T. Lewis¹, E. Hahn², L. Wollenberg³, M. Reddy³, J. Piscitelli⁴; ¹University of California San Diego, San Diego, CA, USA, ²Pfizer Inc., Boulder, CO, USA, ³Pfizer, Boulder, CO, USA, ⁴Pfizer, Inc., San Diego, CA, USA.

Background: Encorafenib, a BRAF inhibitor, is approved for multiple cancers. As encorafenib is evaluated in new patient populations its pharmacokinetics (PK) must be captured; however, PK sampling in cancer patients should be minimized where possible due to ethical concerns. To address this, limited sampling approaches have been utilized to alleviate unnecessary specimen collection. The objective of this analysis was to examine different limited sampling strategies for encorafenib.

Methods: Data from 31 healthy adult participants who completed an encorafenib food effect study (100-mg single dose administered in the fasted state) were used for this analysis. Plasma concentrations were collected from 0 to 72 hours. Noncompartmental analysis was performed (in Phoenix WinNonlin v8.3) using a variety of sampling schemes to estimate individual PK parameters, notably AUCinf. Limited sampling data were evaluated through direct comparison to the participants PK profile obtained from intensive sampling. Bias and precision were assessed through three different statistical criteria: mean percentage error (MPE) (-5 to 5%), mean absolute percent error (MAPE) ( < 10%), and root mean square percent error (RMSPE) ( < 15%).

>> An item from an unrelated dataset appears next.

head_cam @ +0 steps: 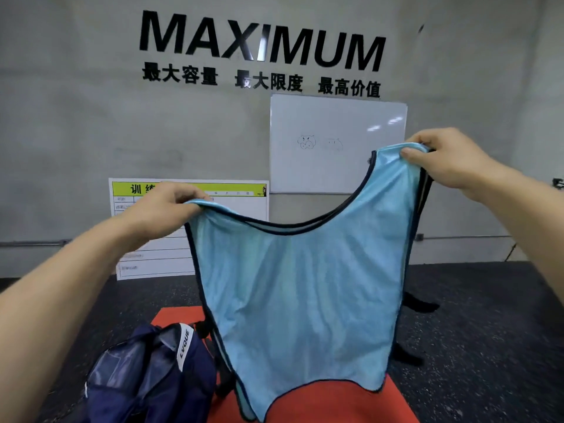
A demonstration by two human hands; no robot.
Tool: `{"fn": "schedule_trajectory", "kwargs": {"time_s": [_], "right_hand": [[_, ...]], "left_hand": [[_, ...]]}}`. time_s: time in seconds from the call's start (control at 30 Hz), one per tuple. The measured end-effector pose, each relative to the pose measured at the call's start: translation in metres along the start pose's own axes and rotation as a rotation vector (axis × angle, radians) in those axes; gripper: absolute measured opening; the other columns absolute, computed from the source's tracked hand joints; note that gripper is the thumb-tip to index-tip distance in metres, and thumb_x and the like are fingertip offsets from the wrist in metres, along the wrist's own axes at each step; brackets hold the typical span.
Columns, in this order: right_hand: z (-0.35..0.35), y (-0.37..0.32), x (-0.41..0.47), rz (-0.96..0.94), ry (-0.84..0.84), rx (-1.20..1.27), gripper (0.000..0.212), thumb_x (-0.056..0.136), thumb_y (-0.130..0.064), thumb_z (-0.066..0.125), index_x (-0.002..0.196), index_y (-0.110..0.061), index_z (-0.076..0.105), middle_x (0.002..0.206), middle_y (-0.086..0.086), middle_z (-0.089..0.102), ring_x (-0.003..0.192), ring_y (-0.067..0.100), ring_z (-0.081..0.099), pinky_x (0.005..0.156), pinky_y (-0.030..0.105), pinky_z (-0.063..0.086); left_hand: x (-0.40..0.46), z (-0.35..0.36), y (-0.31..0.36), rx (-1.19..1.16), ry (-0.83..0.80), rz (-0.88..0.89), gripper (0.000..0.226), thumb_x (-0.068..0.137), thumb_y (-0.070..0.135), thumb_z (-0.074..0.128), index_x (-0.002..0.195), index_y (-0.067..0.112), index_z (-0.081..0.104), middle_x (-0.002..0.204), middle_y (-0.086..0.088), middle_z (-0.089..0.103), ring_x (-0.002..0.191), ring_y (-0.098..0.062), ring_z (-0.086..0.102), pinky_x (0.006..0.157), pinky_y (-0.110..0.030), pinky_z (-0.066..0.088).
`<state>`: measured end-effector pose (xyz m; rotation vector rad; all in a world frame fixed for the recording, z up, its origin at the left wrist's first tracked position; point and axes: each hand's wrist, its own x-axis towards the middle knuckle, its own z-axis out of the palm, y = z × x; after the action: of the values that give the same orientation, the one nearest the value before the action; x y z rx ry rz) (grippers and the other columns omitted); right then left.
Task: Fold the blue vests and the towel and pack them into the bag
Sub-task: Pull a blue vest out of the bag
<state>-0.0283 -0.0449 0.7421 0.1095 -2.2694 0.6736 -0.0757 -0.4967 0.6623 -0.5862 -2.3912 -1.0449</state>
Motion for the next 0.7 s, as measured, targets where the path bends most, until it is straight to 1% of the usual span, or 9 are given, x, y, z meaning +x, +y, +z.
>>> {"fn": "schedule_trajectory", "kwargs": {"time_s": [0.17, 0.23, 0.27, 0.33, 0.43, 0.5, 0.6, 0.67, 0.7], "right_hand": [[-0.017, -0.007, -0.027, -0.007, -0.033, -0.015, 0.021, 0.101, -0.031, 0.061, 0.095, -0.013, 0.07, 0.101, 0.025, 0.067, 0.073, 0.025, 0.052, 0.064, 0.035, 0.041], [-0.022, -0.009, -0.037, -0.009, -0.043, -0.015, 0.02, 0.102, -0.03, 0.061, 0.096, -0.013, 0.07, 0.101, 0.024, 0.067, 0.074, 0.025, 0.054, 0.064, 0.035, 0.042], [-0.024, -0.01, -0.041, -0.011, -0.046, -0.017, 0.02, 0.102, -0.03, 0.06, 0.096, -0.014, 0.07, 0.1, 0.023, 0.068, 0.075, 0.027, 0.055, 0.065, 0.036, 0.042], [-0.029, -0.012, -0.048, -0.017, -0.048, -0.024, 0.018, 0.102, -0.03, 0.06, 0.095, -0.016, 0.071, 0.098, 0.021, 0.069, 0.077, 0.032, 0.058, 0.065, 0.035, 0.042], [-0.034, -0.016, -0.059, -0.026, -0.062, -0.017, 0.016, 0.102, -0.03, 0.061, 0.094, -0.021, 0.072, 0.091, 0.009, 0.069, 0.076, 0.023, 0.059, 0.065, 0.033, 0.043], [-0.036, -0.017, -0.067, -0.032, -0.07, -0.016, 0.015, 0.102, -0.029, 0.061, 0.092, -0.023, 0.071, 0.086, 0.001, 0.067, 0.074, 0.016, 0.056, 0.062, 0.03, 0.042], [-0.041, -0.018, -0.076, -0.042, -0.087, -0.015, 0.016, 0.102, -0.029, 0.061, 0.092, -0.021, 0.071, 0.081, -0.002, 0.066, 0.071, 0.015, 0.053, 0.062, 0.029, 0.04], [-0.046, -0.018, -0.081, -0.05, -0.105, -0.004, 0.017, 0.101, -0.027, 0.062, 0.09, -0.02, 0.071, 0.076, -0.003, 0.063, 0.068, 0.016, 0.051, 0.061, 0.029, 0.039], [-0.049, -0.017, -0.084, -0.055, -0.118, 0.007, 0.016, 0.101, -0.026, 0.062, 0.09, -0.02, 0.072, 0.074, -0.004, 0.063, 0.067, 0.015, 0.052, 0.062, 0.029, 0.04]], "left_hand": [[-0.013, -0.012, 0.02, 0.194, 0.047, 0.089, 0.022, 0.096, 0.007, 0.063, 0.093, 0.026, 0.073, 0.086, 0.008, 0.069, 0.069, 0.003, 0.059, 0.059, -0.012, 0.041], [-0.015, -0.016, 0.023, 0.212, 0.109, 0.136, 0.016, 0.097, 0.014, 0.062, 0.096, 0.028, 0.07, 0.088, 0.004, 0.07, 0.081, -0.014, 0.062, 0.07, -0.028, 0.046], [-0.016, -0.017, 0.026, 0.202, 0.128, 0.141, 0.012, 0.1, 0.019, 0.059, 0.096, 0.025, 0.068, 0.085, -0.001, 0.068, 0.078, -0.021, 0.059, 0.069, -0.033, 0.043], [-0.019, -0.019, 0.034, 0.154, 0.125, 0.134, 0.019, 0.104, 0.028, 0.052, 0.092, 0.019, 0.064, 0.08, -0.009, 0.062, 0.072, -0.022, 0.05, 0.066, -0.035, 0.038], [-0.031, -0.023, 0.047, 0.068, 0.057, 0.131, 0.025, 0.104, 0.032, 0.056, 0.091, 0.013, 0.064, 0.084, -0.013, 0.062, 0.077, -0.017, 0.051, 0.073, -0.037, 0.04], [-0.041, -0.03, 0.051, -0.01, -0.049, 0.12, 0.012, 0.102, 0.022, 0.059, 0.099, 0.016, 0.069, 0.095, -0.005, 0.07, 0.087, -0.014, 0.061, 0.085, -0.038, 0.046], [-0.057, -0.039, 0.053, -0.026, -0.18, 0.089, 0.018, 0.1, 0.009, 0.06, 0.105, 0.021, 0.072, 0.105, -0.004, 0.073, 0.101, -0.021, 0.066, 0.098, -0.045, 0.047], [-0.068, -0.042, 0.056, -0.059, -0.184, 0.083, 0.011, 0.099, 0.022, 0.064, 0.101, 0.022, 0.074, 0.102, -0.006, 0.075, 0.099, -0.026, 0.067, 0.095, -0.047, 0.048], [-0.073, -0.042, 0.059, -0.1, -0.169, 0.083, 0.02, 0.095, 0.038, 0.068, 0.098, 0.019, 0.075, 0.098, -0.009, 0.075, 0.092, -0.026, 0.067, 0.089, -0.047, 0.048]]}}
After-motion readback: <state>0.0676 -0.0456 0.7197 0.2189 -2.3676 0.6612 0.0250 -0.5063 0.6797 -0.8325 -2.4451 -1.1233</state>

Results: Bias and precision statistics for AUCinf estimation for four sampling schemes (S1 to S4) are provided in Table 1. All schemas met the pre-specified criteria for MPE, MAPE, and RMSPE.

Conclusion: Only minimal differences exist between S3 and S4 indicating that either the 3- or 4-hour point can be collected. One limitation of the S1 scheme is that the statistical analysis was based on 65% of the study population; this occurred as AUCinf was not generated unless participants (n=31) had at least three sampling points during the elimination phase for Lambda Z generation. For future encorafenib clinical studies, collecting samples out to six hours, and having at least three time points after the Tmax (2 hours) should be sufficient to reliably calculate AUCinf for the majority of participants and meet criteria for all three statistical endpoints.